Animal Welfare
As a member of the Congressional Animal Protection Caucus and a proud recipient of the Humane Society of the United States’ Humane Champion Award for my leadership on animal protection legislation, I have been working in Congress to prevent animal cruelty and abuse and protect rare wildlife species from extinction.
Protecting Primates and Great Apes
In the wild, great apes such as the chimpanzee, bonobo, gorilla and orangutan establish lifelong friendships, hold strong family devotion, display emotional and social expression and travel miles every day. They are highly intelligent animals with complex social and psychological needs. I have been moved by the sophisticated social and emotional capacity chimpanzees exhibit and believe we have an obligation to do all we can to protect their welfare. Unfortunately, great apes used in research are deprived of the interactions they require for their psychological well-being. This is particularly heart wrenching because experts agree that chimps and their relatives are not needed for the development of human therapies. I am proud to be an original cosponsor of The Great Ape Protection and Cost Savings Act, a key piece of legislation that would end the use of great apes in research.
Ending Horse Slaughter
I have long championed legislation that would bar transport, possession, purchase or sale of horses that are slaughtered each year for human food. These horses can endure pain, fear and suffering before being slaughtered, often unbeknownst to their owners. Although for the past five years, Congress had forbidden the Agriculture Department from inspecting U.S. horse slaughterhouses, effectively banning domestic horse slaughter, the Fiscal Year 2012 Agriculture Appropriations bill did not include this provision. While horse slaughter has not yet returned to our shores, I am an original cosponsor of Rep. Dan Burton’s American Horse Slaughter Prevention Act, which would make the practice a federal crime and prevent the export of horses for slaughter.
Reforming Agriculture
I am a firm supporter of Rhode Island’s burgeoning organic farming community. I believe that a move towards sustainable, environmentally friendly farming benefits both Americans and farm animals. For instance, traditional factory farming practice sees egg-laying hens confined in battery cages, which afford each hen on average 67 square inches – less than the size of a piece of paper – of floor space. I am a cosponsor of Rep. Kurt Schrader’s Egg Products Inspection Act Amendments of 2012, which sets a standard for the minimum amount of space that must be afforded chickens, allowing them to better engage in their natural behaviors. The amendments will also benefit consumers by standardizing labeling so that Rhode Islanders know exactly what kind of environment the chickens that laid their eggs lived in.

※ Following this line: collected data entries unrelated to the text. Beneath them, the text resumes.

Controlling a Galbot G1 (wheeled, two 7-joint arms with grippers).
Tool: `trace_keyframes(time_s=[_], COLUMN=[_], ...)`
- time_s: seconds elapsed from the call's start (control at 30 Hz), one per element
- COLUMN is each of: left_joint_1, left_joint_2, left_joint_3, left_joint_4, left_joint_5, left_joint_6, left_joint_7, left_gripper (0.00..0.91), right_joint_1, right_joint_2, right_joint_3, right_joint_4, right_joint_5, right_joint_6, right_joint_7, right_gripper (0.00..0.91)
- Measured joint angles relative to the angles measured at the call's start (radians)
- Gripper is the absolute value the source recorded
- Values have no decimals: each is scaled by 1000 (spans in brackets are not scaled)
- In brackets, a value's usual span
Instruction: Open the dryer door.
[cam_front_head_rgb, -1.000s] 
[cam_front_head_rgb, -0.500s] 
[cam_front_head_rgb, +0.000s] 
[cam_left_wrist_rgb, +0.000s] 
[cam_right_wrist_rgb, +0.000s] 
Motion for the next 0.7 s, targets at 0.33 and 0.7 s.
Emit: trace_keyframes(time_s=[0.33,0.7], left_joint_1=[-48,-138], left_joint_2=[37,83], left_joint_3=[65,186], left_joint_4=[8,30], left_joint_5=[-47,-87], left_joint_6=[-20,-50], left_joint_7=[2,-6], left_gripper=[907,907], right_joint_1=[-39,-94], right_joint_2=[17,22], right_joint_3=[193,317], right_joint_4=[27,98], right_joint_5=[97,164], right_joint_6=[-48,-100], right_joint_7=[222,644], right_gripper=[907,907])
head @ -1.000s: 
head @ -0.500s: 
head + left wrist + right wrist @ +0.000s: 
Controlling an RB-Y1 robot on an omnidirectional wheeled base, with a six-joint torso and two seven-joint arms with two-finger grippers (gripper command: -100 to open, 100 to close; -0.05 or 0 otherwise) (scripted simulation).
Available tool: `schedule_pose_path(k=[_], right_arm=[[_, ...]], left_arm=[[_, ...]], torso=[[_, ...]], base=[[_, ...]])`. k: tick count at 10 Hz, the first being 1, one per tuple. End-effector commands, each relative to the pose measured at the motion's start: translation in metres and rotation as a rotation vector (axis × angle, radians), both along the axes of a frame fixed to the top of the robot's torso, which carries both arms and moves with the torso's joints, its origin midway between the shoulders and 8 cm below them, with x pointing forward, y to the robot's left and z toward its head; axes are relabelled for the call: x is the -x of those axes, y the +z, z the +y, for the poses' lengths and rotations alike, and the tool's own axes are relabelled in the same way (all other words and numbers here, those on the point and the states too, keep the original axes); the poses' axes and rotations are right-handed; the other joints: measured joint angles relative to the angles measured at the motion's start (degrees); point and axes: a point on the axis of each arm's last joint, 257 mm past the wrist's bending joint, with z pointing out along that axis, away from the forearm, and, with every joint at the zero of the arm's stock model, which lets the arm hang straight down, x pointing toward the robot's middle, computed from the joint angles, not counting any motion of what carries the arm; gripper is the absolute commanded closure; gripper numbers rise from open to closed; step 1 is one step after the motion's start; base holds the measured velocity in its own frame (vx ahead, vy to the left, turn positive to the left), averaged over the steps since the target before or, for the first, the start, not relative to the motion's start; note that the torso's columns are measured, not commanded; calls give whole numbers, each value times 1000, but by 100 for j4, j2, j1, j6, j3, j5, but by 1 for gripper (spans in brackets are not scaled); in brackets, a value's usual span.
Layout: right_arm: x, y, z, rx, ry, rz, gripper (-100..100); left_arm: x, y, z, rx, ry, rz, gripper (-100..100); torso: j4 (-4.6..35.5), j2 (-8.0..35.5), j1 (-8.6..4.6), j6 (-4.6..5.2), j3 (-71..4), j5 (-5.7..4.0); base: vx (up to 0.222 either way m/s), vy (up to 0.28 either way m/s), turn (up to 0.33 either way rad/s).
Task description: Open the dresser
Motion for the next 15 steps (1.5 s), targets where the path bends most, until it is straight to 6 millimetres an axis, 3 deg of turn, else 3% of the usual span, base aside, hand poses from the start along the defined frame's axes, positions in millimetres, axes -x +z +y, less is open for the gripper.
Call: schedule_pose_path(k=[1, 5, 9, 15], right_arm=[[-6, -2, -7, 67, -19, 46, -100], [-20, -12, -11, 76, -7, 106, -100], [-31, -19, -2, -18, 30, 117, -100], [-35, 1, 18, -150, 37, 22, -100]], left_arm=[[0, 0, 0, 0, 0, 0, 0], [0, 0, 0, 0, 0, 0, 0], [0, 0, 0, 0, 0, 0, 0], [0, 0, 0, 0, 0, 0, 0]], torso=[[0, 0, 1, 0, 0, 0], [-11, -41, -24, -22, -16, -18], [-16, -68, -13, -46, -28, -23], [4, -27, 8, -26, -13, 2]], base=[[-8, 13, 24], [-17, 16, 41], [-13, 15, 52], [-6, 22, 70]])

I am also a cosponsor of Rep. Louise Slaughter’s Preservation of Antibiotics for Medical Treatment Act (PAMTA). Currently, many farms use antibiotics prophylactically to speed growth and prevent farm animals from being infected. Unfortunately, this has the potential to cause major public health problems. First, over-prescription can perpetuate unsanitary and unsafe living environments for farm animals by masking disease. Even more disturbingly, scientists have shown that unfettered antibiotic use greatly increases the prevalence of dangerous antibiotic-resistant bacteria in farm animals. And in 2012, for the first time, a study conclusively linked the spread of human-borne Methicillin-Resistant Staphylococcus aureus (MRSA) to resistant strains in food animals. PAMTA would phase out the practice of feeding massive quantities of antibiotics to food animals within two years of enactment.
Stopping Animal Fighting
Animal fighting is a despicable practice in which people urge two or more animals to fight for the purpose of human entertainment. Animal fights are not only cruel to the baited or losing animals; the training that the animals go through is exceedingly traumatic. Losing animals are often killed on the spot. Animal fighting has also been tied to other serious crimes including drug trafficking, gambling, weapons offenses, and money laundering.
All fifty states have banned dogfighting and cockfighting. In Rhode Island, it is a felony to possess an animal for fighting purposes and to attend either a cockfight or dogfight. In an effort to further curb animal fighting, I was proud to cosponsor the Animal Fighting Prohibition Enforcement Act, which made it a federal crime to fight animals that had been involved in interstate commerce. President Bush signed this bill into law in 2007. Unfortunately, these inhumane activities still take place. Representative Tom Marino has introduced the Animal Fighting Spectator Prohibition Act, which would make it a federal misdemeanor to knowingly attend an animal fight. I am a proud cosponsor of this bill.
Other Efforts
I support legislation that would crack down on abusive “puppy mills,” prohibit computer assisted remote hunting, strengthen federal laws against horrific horse “soring,” and crack down on the often abusive use of great cats as pets. I have voted this Congress to bar the import of sport-hunted polar bear trophies from Canada and to cut funding from the USDA’s Animal and Plant Health Inspection Service to begin to rein in subsidies for lethal predator control. In addition, I joined my colleagues in sending a letter to the House Appropriations Committee seeking full funding for the enforcement of the Animal Welfare Act, Horse Protection Act, Humane Methods of Slaughter Act, and other important federal animal rights legislation.